A. You’re not alone in your confusion. The number 300 was first referenced in a Microsoft white paper published five years ago. That is now badly outdated.
PLE is the right counter to use, but you have to understand what it means and when to be concerned. That number provides an instant measure of how aggressively the buffer pool is making space for required data file pages to be read from disk into memory. It’s not a rolling average. It’s the expected time in seconds that a page read from disk will stay in memory before you need to flush it out so another page can take its place.
As such, looking at a single PLE value doesn’t tell you much. You need to look at value trends. It’s entirely possible for valid SQL Server operations to cause the PLE to drop drastically. It will often then recover to its former value. If PLE drops and stays low, that’s a cause for concern.
The threshold for when to be concerned isn’t a fixed value, as many people describe. The 300 value means the entire buffer pool is being replaced every 300 seconds. If you have a 100GB buffer pool, for example, this means 100GB of new data is being read into memory every five minutes. That’s clearly a performance issue. However, it becomes a massive performance issue way before PLE hits 300. You can calculate a more reasonable value using (buffer pool memory in GB / 4) * 300, as explained in this blog post.

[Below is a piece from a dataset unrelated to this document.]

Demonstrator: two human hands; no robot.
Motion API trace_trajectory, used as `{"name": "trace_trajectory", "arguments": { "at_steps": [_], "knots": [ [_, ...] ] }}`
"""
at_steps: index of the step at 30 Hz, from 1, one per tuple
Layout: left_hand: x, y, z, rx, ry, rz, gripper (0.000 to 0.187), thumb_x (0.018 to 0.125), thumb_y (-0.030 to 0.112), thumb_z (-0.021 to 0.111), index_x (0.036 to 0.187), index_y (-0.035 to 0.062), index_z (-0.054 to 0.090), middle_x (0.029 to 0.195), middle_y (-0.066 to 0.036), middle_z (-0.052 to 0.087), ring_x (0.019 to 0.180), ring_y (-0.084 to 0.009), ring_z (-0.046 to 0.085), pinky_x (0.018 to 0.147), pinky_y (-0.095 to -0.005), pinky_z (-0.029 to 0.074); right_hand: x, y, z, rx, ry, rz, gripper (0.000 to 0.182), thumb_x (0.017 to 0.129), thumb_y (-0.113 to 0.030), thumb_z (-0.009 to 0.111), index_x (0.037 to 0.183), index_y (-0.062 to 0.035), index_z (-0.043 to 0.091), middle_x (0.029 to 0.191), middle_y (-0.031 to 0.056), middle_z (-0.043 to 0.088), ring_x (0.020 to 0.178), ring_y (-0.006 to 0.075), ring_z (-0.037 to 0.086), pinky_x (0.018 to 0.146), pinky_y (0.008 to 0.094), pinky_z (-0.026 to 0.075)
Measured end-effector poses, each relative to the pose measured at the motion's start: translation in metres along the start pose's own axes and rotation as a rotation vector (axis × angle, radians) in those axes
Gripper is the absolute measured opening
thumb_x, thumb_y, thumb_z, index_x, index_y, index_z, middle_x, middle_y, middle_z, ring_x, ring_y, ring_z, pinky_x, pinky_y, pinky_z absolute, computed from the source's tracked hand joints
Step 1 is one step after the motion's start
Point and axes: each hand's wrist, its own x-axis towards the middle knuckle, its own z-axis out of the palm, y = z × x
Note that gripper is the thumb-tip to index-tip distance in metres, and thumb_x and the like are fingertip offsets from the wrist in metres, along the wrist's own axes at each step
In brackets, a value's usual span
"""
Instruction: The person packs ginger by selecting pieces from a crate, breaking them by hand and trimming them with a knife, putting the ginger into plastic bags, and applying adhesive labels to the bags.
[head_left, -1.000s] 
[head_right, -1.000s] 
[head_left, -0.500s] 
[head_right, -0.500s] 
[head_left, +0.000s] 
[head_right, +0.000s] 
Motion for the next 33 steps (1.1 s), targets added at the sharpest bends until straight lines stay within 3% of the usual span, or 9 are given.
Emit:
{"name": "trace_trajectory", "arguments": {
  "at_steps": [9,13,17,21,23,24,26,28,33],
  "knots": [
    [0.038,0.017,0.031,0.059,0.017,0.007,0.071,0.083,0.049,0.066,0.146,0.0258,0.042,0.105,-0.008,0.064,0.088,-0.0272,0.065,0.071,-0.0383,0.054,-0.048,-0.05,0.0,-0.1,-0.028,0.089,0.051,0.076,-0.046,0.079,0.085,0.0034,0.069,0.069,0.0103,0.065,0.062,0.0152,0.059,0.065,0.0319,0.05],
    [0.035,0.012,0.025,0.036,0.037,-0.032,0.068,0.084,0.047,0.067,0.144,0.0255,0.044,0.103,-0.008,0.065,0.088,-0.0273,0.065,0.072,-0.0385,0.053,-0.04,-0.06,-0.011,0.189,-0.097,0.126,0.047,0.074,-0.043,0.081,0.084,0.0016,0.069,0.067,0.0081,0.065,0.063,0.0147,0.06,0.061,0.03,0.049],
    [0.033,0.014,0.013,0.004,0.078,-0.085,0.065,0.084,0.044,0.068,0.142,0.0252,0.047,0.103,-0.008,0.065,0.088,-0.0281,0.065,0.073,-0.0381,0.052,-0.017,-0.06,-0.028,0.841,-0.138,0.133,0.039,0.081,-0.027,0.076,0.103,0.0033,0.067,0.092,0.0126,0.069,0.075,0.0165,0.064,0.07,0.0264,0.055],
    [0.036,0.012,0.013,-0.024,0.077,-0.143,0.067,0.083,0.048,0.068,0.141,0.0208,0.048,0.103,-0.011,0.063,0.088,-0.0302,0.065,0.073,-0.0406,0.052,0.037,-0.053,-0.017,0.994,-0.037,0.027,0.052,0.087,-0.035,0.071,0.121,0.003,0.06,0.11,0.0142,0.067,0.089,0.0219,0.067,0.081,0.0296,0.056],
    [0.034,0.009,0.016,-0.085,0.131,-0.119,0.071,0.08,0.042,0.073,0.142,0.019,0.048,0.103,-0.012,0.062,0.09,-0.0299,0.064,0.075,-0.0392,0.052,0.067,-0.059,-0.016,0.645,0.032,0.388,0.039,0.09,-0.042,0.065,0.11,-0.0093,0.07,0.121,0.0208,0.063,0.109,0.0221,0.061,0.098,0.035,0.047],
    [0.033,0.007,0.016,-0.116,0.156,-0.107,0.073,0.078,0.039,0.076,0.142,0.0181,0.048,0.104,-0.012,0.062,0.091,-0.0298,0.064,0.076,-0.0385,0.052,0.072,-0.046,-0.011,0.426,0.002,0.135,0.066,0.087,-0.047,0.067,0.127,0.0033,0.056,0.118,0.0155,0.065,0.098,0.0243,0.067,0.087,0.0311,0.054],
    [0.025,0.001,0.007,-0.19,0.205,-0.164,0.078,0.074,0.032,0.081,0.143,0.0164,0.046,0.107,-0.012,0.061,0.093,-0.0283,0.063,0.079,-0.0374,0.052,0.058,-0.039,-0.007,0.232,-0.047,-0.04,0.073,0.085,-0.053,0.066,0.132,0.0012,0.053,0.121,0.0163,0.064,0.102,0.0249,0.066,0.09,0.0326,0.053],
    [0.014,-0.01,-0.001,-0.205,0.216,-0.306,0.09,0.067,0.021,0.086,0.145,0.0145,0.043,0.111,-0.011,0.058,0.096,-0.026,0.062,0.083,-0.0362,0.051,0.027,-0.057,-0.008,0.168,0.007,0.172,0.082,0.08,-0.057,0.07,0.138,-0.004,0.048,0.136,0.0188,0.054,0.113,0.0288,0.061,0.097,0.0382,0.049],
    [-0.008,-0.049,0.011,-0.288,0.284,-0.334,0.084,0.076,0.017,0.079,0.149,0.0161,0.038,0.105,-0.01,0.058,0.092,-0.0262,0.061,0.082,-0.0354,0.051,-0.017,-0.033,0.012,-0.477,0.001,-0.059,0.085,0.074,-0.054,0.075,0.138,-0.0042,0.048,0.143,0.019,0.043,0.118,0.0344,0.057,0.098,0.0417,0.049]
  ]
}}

You also need to be aware of the non-uniform memory access (NUMA) configuration of your server. The PLE counter in the Buffer Manager performance object is actually the average of the PLEs for each NUMA node, if you have NUMA configured. This means monitoring the Buffer Manage PLE isn’t a true indicator of memory pressure on the server. In that case, you should measure the PLE counter in each of the Buffer Partition performance objects. You can read more about PLE and NUMA in this blog post.
PLE is the right counter to monitor, but you should only be concerned if the value drops significantly below normal and stays there for a long time. That’s a general guideline, but unfortunately there are no specifics that apply to all situations.